Inoltre, la nuova programmazione prevede il finanziamento degli interventi per la prevenzione del rischio sismico – un punto per noi fondamentale, in un contesto nel quale nessuno degli altri Paesi membri dell’Unione ha un problema di rischio terremoti così serio ed esteso come il nostro. Ora abbiamo delle nuove risorse, che ci permettono di mettere in sicurezza i nostri territori.
Un’altra novità, a me molto cara, è il riconoscimento del ruolo dei Parchi, delle aree naturali protette e dei distretti turistici nella tenuta sociale, ambientale ed economica dei nostri territori, ora inserite nella programmazione dei fondi europei. Questo significa dare più forza ai nostri più importanti presidi contro l’abbandono, il degrado e persino la consegna dei territori alla criminalità. Perché il nostro futuro passa anche dalla difesa delle comunità e dell’ambiente, soprattutto nelle Regioni, come il Molise, così ricche di aree protette e riserve naturali».
L’ambiente: tema diventato obiettivo strategico della nuova programmazione?

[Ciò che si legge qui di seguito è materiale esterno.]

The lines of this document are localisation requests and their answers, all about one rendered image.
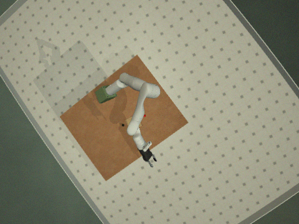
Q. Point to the tan square mat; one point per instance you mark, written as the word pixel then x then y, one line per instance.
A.
pixel 128 120

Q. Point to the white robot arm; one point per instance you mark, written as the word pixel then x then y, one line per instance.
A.
pixel 147 90

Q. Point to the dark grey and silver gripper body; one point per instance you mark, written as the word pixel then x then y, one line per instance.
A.
pixel 143 150

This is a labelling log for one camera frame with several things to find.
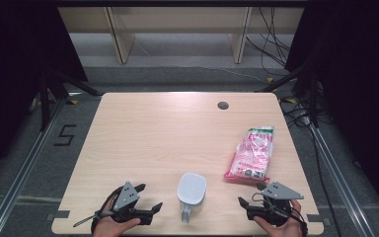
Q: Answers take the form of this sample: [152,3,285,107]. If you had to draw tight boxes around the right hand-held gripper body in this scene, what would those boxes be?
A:
[246,181,305,227]

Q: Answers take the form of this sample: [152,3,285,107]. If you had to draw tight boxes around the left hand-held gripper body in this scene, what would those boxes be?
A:
[111,181,153,226]

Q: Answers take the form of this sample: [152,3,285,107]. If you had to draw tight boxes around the pink and white snack bag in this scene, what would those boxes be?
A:
[224,125,275,183]

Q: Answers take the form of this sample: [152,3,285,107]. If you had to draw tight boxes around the clear jar with white lid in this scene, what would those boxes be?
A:
[177,172,208,224]

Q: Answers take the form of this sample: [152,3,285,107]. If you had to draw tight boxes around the person's left hand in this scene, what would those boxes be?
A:
[92,197,142,237]

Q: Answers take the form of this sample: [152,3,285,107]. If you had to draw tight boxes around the person's right hand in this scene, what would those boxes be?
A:
[253,198,304,237]

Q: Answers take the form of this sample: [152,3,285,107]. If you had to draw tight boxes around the black metal stand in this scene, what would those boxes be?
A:
[38,68,103,132]
[255,55,321,128]

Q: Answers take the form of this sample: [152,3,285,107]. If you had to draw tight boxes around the black curtain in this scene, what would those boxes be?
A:
[0,0,89,187]
[284,0,379,228]

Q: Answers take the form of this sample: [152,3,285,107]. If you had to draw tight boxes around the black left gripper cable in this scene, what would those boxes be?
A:
[90,187,123,235]

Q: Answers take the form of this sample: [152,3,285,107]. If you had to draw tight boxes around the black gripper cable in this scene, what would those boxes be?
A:
[251,192,309,237]
[90,187,123,235]

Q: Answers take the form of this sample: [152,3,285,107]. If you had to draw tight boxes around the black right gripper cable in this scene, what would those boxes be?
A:
[251,192,309,237]

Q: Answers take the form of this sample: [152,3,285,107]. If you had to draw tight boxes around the grey gripper wrist strap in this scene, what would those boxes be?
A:
[72,211,108,228]

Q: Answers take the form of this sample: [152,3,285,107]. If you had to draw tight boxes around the grey metal floor rail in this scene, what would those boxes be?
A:
[309,124,378,237]
[0,98,67,237]

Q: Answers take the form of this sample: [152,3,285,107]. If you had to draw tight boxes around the black floor cable tangle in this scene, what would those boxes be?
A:
[279,95,343,237]

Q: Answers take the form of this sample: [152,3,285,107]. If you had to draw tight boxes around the bundle of black hanging cables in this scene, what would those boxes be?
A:
[245,6,292,78]

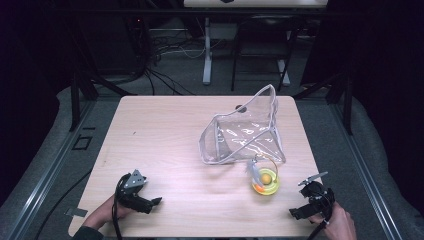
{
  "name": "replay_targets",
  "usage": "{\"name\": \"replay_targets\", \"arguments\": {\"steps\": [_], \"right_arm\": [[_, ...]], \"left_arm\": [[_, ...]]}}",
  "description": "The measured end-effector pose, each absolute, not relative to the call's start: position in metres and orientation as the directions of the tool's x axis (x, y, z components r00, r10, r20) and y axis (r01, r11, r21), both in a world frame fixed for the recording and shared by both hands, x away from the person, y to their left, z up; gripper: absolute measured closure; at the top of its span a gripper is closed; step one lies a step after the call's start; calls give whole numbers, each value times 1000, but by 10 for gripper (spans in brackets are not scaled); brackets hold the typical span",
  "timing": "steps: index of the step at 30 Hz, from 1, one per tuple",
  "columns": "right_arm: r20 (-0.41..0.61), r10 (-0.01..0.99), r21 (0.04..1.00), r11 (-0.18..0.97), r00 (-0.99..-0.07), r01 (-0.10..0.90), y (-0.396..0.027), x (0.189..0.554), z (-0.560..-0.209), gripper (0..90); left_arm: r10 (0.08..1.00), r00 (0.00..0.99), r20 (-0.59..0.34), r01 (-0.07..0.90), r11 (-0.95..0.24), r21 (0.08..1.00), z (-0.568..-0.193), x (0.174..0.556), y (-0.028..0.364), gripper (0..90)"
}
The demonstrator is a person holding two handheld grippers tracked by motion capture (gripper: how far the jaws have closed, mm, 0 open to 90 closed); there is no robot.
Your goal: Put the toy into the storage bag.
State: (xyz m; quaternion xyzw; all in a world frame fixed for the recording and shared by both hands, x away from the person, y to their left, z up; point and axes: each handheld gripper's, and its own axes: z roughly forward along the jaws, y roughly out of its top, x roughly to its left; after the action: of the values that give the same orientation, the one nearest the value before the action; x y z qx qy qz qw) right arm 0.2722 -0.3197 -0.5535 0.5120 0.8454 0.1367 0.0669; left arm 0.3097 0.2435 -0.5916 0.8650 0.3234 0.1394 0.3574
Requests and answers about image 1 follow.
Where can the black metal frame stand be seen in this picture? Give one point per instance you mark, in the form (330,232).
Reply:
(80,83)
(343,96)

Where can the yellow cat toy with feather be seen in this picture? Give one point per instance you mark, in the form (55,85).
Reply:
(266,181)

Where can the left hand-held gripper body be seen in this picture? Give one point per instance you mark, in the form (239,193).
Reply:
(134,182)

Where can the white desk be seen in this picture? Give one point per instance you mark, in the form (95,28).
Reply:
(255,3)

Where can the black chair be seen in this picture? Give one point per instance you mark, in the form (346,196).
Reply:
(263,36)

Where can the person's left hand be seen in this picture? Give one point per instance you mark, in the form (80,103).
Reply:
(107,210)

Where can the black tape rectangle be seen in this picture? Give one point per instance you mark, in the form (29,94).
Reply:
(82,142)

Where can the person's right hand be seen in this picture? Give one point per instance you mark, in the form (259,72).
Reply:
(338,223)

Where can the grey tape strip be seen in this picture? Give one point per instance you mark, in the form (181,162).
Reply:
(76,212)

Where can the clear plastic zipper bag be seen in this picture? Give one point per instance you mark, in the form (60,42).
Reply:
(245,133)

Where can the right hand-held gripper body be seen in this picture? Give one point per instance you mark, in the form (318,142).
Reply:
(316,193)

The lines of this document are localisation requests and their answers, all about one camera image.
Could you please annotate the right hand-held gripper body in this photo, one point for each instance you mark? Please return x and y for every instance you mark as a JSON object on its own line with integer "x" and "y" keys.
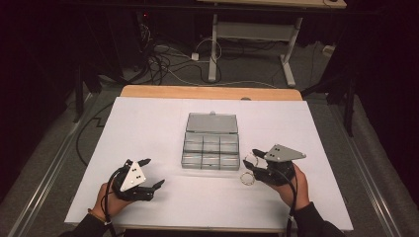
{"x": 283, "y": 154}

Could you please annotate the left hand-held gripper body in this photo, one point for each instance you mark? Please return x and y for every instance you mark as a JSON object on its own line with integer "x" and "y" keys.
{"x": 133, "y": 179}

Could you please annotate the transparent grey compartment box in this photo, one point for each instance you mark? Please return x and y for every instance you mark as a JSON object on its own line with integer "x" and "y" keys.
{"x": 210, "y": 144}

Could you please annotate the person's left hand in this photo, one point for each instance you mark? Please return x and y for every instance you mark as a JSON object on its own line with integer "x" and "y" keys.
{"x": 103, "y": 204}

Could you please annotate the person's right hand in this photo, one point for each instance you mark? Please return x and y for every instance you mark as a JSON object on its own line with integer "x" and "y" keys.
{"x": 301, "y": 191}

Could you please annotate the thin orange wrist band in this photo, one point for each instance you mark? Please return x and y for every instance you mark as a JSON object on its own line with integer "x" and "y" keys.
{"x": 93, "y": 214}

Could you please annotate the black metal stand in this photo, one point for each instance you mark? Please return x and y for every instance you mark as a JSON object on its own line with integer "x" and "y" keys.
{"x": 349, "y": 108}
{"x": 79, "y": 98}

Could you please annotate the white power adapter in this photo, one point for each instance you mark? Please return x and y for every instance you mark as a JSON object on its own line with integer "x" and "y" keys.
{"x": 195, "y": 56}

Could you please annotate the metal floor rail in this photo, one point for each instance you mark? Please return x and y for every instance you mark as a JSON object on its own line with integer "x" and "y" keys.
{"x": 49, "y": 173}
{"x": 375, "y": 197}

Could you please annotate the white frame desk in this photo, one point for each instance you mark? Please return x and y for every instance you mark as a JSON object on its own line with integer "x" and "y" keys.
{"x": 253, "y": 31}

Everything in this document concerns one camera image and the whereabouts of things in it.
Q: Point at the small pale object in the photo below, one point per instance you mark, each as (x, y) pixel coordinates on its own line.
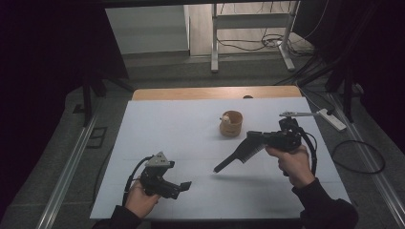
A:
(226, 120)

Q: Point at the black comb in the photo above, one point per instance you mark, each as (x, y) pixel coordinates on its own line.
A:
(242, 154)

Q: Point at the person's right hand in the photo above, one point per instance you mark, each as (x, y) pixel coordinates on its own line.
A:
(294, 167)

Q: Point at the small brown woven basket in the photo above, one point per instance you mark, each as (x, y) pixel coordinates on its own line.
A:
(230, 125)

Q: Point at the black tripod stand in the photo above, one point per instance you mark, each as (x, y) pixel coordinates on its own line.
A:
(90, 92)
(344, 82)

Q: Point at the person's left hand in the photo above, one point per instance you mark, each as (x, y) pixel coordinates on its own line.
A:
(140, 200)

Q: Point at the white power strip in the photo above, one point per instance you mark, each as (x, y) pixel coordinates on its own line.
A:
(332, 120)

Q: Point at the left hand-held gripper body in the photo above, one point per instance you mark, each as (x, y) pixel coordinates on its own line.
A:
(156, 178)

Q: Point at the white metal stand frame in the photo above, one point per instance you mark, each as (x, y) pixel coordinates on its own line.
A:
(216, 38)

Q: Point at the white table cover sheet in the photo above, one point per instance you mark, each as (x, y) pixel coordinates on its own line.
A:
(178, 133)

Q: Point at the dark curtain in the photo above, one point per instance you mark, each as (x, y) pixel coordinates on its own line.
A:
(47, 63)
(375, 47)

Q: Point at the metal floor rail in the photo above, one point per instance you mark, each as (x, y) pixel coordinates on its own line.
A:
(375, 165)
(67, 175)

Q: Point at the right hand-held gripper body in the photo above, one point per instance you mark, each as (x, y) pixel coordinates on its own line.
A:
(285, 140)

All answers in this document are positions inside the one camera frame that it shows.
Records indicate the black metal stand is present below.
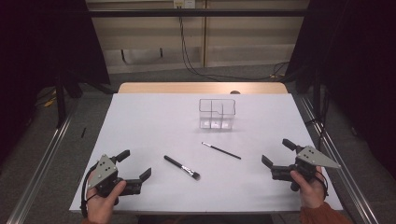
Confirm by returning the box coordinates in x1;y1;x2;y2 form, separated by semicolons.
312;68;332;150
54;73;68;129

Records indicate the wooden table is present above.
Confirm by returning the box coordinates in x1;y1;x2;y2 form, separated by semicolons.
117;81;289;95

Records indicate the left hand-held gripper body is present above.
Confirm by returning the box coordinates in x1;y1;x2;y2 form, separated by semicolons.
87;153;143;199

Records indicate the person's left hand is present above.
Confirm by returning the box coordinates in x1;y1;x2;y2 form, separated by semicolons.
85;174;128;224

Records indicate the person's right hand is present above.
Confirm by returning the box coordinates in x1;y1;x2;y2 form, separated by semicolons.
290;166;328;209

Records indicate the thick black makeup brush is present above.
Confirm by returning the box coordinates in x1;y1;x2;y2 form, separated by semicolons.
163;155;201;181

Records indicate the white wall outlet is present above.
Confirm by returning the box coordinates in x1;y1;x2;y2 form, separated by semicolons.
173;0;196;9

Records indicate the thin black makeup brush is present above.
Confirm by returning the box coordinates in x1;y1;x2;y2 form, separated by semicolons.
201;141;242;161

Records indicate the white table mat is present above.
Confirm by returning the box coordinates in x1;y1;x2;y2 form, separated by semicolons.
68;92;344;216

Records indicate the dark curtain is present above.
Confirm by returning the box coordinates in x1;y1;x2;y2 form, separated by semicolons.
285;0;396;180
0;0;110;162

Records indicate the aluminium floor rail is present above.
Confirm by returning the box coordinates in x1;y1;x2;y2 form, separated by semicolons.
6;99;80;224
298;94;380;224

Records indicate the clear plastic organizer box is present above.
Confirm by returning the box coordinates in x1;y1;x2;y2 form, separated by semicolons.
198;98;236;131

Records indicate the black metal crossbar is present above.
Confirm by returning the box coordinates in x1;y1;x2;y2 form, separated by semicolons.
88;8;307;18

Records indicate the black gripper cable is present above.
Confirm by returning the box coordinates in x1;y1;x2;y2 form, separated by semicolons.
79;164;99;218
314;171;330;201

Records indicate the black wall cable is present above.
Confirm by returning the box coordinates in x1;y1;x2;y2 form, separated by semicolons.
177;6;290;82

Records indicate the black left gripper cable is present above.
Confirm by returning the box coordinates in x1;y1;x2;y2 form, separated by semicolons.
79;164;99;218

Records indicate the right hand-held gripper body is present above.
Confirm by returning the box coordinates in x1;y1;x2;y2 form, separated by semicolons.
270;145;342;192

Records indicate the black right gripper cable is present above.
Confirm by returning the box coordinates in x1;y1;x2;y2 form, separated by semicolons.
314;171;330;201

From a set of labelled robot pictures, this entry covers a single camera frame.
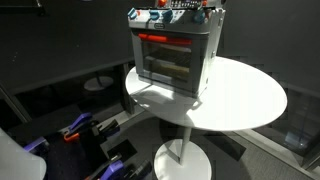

«Sì, uno dei tre individuati, assieme al sociale e all’innovazione. Ho chiesto che almeno il 30% delle risorse destinate alle Regioni venga utilizzato per gli interventi volti a mitigare gli effetti dei cambiamenti climatici. Ma anche – altra novità importantissima – che questi fondi possano sì essere impiegati per la dismissione e la messa in sicurezza delle discariche, ma non per gli investimenti legati ai combustibili fossili».
E il lavoro?
«Le cito una sola cosa: il divieto di utilizzare questi fondi per le delocalizzazioni d’impresa, anche all’interno dell’Ue. Perché bisogna fermare quel fenomeno deplorevole del trasferimento solo per evitare di dover rispettare i diritti dei lavoratori e pagare meno tasse e contributi. È un primo passo verso una maggiore equità del mercato europeo, che deve tenere conto dei diritti sociali».
Un’Europa, quindi, non così “matrigna” come viene dipinta…
«Dalla programmazione 2014-2020, il Molise ha visto arrivare 77 milioni per le infrastrutture, il patrimonio storico-culturale, il turismo, l’export delle Pmi e l’agricoltura, con investimenti in 200 aziende e assistenza per oltre 1800 imprenditori agricoli. E questo è solo un esempio dell’enorme differenza tra quello che viene raccontato, con tanto odio e livore, e la realtà.
L’Europa ha sicuramente bisogno di diventare una comunità di persone più che di egoismi nazionali, che affronti unita le vere grandi sfide sociali, ambientali ed economiche. Ma l’Europa è anche un luogo di pace, libertà, democrazia, welfare, programmi concreti e risorse concrete – e i nostri giovani lo sanno. Saranno in tanti a votare questo 26 maggio e proprio perché, qualunque cosa dicano le sirene dell’odio, l’Europa è un orizzonte di opportunità e di crescita».
Stiamo parlando di speranza?
«Sì, di una speranza. Da un’Europa che abbiamo reso più vicina e più attenta. Il momento di ridare forza e dignità al Sud è arrivato».